:: REQUIRED WORK ::
If a line contains the word "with", include it in the count; state how many such lines the listing has and nothing else.

:: DATA EXCERPT ::
*** Block opens ***

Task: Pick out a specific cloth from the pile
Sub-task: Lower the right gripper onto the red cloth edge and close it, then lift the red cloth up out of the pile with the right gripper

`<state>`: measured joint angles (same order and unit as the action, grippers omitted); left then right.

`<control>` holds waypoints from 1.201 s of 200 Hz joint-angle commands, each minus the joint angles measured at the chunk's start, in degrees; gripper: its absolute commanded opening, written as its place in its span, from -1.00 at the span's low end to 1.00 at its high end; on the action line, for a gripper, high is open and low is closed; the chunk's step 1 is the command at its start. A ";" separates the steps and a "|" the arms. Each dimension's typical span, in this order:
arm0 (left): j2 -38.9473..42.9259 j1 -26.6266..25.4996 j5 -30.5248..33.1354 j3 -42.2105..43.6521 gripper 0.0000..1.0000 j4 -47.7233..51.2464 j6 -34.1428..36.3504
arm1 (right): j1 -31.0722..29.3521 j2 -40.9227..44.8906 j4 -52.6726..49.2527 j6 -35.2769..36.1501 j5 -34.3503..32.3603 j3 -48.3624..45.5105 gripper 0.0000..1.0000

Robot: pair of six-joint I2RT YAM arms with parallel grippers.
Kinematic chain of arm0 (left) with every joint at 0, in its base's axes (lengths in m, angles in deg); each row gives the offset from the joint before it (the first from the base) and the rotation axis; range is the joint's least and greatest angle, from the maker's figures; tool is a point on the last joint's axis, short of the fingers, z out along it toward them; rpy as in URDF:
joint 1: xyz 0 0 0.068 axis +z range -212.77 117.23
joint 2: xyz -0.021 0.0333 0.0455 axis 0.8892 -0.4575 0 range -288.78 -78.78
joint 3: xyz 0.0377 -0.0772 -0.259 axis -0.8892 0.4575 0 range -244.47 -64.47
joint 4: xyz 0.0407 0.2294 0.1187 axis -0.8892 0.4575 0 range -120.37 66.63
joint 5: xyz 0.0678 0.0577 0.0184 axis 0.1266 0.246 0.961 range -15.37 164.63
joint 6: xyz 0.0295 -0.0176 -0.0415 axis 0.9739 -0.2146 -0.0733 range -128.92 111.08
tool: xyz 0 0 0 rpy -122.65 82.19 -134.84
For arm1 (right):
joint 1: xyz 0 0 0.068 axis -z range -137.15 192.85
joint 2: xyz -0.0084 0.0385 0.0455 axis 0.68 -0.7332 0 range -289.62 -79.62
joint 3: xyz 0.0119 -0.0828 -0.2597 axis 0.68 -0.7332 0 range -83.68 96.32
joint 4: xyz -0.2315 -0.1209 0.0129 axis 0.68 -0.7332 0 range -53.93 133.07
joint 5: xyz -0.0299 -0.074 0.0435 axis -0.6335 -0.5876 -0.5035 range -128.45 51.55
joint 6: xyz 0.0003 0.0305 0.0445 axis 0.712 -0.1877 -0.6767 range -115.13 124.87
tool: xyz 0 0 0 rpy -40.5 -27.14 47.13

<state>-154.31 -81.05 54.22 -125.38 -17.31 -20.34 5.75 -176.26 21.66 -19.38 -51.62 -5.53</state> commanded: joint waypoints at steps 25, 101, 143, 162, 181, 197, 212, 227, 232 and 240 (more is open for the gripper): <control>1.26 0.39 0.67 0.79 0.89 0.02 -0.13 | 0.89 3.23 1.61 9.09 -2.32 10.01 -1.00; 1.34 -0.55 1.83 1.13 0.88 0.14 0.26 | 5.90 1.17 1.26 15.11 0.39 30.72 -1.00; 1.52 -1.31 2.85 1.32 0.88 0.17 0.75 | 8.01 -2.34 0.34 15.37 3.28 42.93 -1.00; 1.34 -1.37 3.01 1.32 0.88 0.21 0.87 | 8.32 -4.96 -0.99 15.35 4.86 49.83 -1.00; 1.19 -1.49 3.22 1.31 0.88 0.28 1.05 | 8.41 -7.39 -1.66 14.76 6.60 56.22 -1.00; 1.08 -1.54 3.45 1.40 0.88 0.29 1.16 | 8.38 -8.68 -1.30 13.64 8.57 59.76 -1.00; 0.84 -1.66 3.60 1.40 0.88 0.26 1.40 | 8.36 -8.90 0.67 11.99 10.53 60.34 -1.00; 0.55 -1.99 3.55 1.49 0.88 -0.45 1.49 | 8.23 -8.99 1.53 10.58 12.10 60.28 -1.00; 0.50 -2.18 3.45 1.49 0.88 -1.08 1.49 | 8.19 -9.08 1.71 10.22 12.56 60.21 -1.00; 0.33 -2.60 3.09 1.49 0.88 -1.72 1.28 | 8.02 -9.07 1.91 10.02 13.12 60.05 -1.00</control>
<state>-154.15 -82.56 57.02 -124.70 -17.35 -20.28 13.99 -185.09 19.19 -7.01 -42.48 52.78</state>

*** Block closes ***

:: EXERCISE OUTPUT ::
3